Bunny Rogers creates quirky, sentimental environments where the openings in the backs of plastic chairs look like weepy eyes, and a wine-damp mop becomes a prostrate mourner. She doesn’t anthropomorphize objects so much as remind us that feeling is often experienced more intensely when it appears to be reflected in something outside the body. The mop and the chairs figure as details in “Columbine Cafeteria,” an exhibition that continues Rogers’s exploration of mediation and trauma. The title refers to the site of the first sensational high-school shooting. Rogers intersperses the furniture and other details of institutional dining, such as the metal rails that trays slide over, with elaborate flights of fancy: stained-glass windows, embossed velvet curtains, and an animated video of a girl alone in a snow-filled cafeteria, pounding out pop songs on a piano.

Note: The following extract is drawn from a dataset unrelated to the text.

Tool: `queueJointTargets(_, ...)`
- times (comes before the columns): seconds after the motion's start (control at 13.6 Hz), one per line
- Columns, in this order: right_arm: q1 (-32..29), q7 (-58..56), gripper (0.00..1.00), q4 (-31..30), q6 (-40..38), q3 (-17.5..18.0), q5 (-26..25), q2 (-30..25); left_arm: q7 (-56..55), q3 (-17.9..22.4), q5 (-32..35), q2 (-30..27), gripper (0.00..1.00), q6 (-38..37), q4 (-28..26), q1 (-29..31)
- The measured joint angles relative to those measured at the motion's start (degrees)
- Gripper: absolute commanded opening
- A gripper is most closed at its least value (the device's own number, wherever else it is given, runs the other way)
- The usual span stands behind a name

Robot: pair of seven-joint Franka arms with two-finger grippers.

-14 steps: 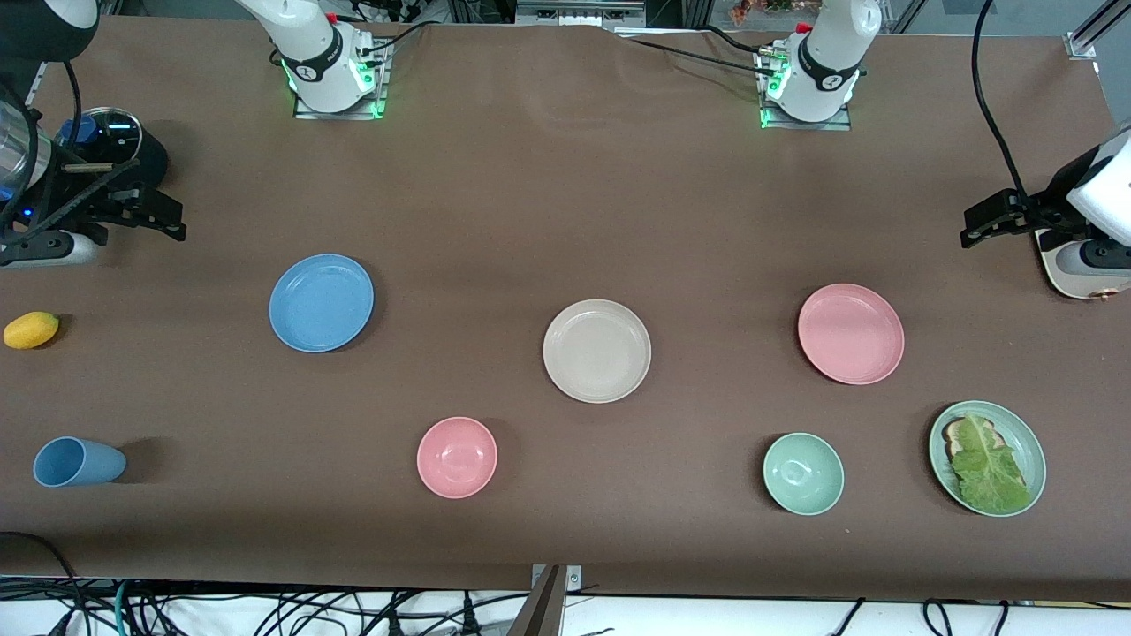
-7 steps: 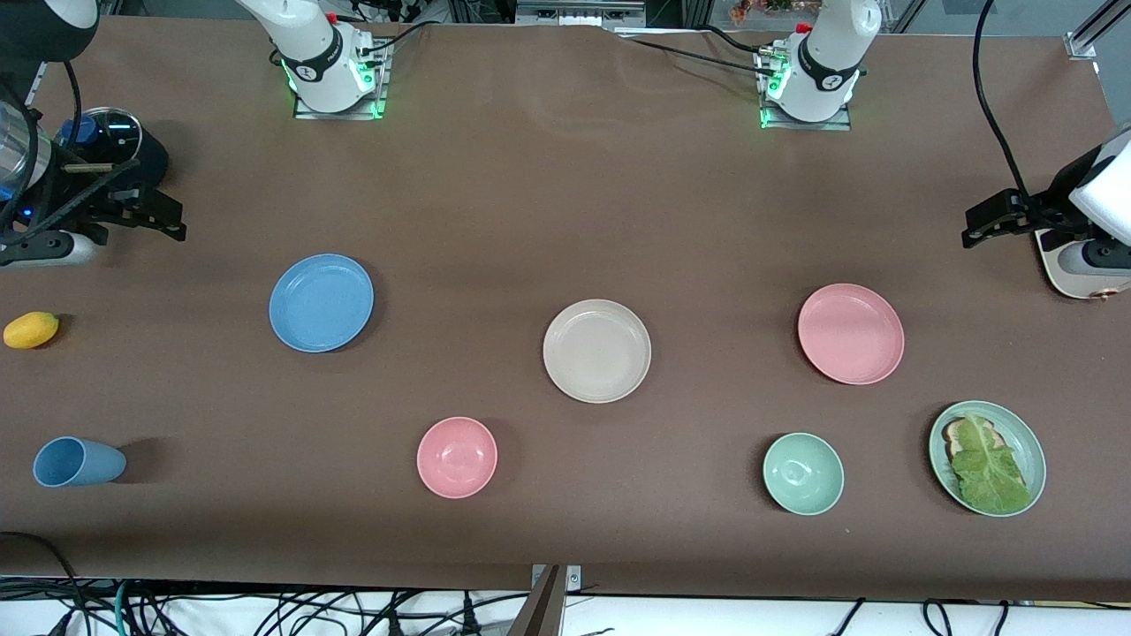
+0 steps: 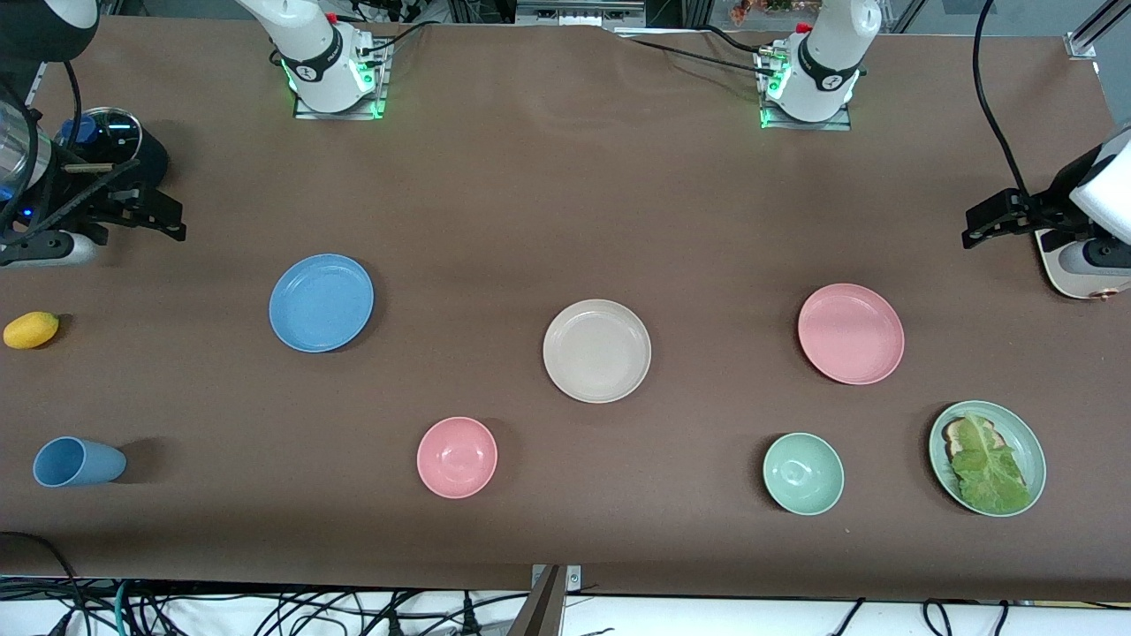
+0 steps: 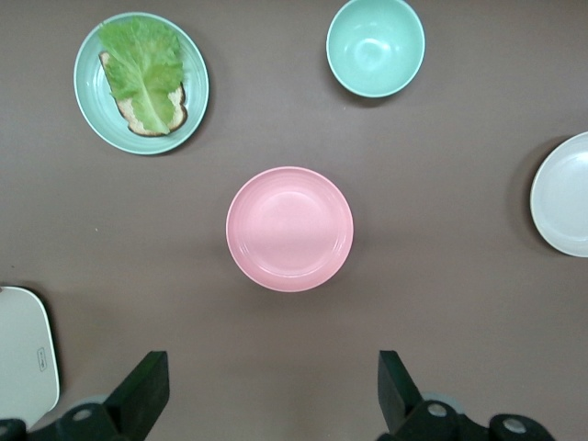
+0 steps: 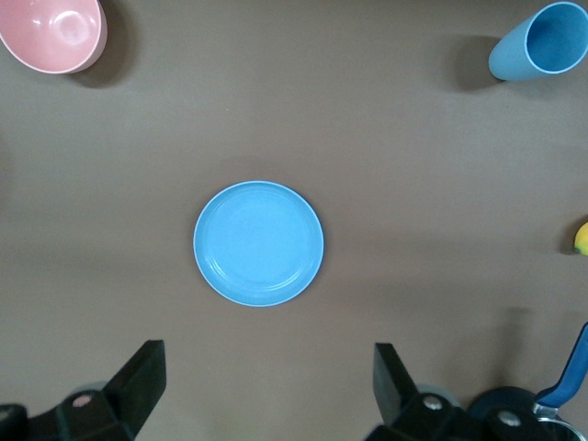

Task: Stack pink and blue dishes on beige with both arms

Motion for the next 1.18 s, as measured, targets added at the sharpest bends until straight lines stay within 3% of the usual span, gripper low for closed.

The figures that appear in the latter works are drawn with the cartoonish flattened volume of turn-of-the-century girl culture. They bring to mind Steve Madden ads or Bratz dolls, and Rogers’s titles refer to characters from “Clone High” (2002–03), an animated TV series about great leaders—Cleopatra, Joan of Arc, Abraham Lincoln, et al.—who, genetically resurrected, spend their teens together at a high school on a top-secret military facility. The show spoofs live-action high-school dramas by amplifying familiar anxieties in figures of world-historical importance. Columbine is tragedy, “Clone High” is comedy, one is news and the other fiction, yet both offer fodder for fantasizing about being a hero or a victim. Rogers weaves the two together in a cocoon of melancholic hope. —Brian Droitcour
Pictured: View of Bunny Rogers’s installation “Columbine Cafeteria” at Greenspon Gallery, New York.